## Problem to work on
Return exactly the lines of the records below, starting at the line that contains "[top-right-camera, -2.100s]" and ending at the line that contains "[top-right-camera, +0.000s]", with both of those lines kept.

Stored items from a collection

=======

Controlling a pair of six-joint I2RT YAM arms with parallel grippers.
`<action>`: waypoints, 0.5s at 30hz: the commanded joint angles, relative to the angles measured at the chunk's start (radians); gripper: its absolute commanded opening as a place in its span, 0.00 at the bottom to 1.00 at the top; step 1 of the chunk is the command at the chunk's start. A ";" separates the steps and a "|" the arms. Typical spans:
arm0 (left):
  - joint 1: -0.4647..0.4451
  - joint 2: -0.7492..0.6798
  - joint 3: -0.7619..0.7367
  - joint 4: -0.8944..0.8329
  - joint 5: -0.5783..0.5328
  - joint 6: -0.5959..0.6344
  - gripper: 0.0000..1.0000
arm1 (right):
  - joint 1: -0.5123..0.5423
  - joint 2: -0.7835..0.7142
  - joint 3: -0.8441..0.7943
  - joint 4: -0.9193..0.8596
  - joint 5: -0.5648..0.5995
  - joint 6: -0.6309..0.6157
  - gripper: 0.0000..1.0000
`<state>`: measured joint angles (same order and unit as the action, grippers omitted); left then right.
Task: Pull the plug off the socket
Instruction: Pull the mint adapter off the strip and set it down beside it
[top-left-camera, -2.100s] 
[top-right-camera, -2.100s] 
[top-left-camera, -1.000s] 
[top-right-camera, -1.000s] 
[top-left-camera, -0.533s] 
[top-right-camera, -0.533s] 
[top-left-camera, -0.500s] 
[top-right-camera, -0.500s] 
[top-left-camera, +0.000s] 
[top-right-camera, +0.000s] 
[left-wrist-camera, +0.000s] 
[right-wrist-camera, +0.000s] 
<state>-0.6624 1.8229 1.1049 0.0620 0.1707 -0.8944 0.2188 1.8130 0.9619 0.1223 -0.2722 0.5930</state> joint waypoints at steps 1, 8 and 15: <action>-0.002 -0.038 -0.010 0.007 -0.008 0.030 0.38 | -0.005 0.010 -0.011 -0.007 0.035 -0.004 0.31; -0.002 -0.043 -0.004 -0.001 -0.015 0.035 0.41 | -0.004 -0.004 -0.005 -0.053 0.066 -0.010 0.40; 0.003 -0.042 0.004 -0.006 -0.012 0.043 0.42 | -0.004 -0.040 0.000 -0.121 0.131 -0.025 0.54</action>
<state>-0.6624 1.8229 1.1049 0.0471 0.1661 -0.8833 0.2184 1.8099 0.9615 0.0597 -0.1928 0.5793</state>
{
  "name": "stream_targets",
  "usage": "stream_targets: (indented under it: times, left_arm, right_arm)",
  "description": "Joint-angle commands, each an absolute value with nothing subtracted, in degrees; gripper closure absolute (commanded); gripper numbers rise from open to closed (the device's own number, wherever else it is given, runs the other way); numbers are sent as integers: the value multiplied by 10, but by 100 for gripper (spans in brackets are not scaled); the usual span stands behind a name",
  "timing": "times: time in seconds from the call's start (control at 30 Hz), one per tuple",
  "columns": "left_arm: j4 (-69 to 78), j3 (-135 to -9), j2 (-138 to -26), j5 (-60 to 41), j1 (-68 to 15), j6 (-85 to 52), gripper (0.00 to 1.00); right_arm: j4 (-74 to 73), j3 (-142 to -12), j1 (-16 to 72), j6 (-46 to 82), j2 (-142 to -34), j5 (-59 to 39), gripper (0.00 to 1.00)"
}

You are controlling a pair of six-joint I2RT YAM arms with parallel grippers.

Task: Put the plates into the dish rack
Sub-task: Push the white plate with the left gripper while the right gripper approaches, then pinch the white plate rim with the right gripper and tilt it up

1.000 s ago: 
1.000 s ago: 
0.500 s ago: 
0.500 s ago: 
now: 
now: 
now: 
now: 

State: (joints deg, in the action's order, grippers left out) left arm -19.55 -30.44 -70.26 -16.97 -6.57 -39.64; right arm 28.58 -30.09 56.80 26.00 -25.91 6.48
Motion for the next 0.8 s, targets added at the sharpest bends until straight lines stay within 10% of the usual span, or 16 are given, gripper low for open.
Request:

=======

## Written solution
[top-right-camera, -2.100s] 
[top-left-camera, -1.000s] 
[top-right-camera, -1.000s] 
[top-left-camera, -0.533s] 
[top-right-camera, -0.533s] 
[top-left-camera, -0.500s] 
[top-right-camera, -0.500s] 
[top-left-camera, +0.000s] 
[top-right-camera, +0.000s] 

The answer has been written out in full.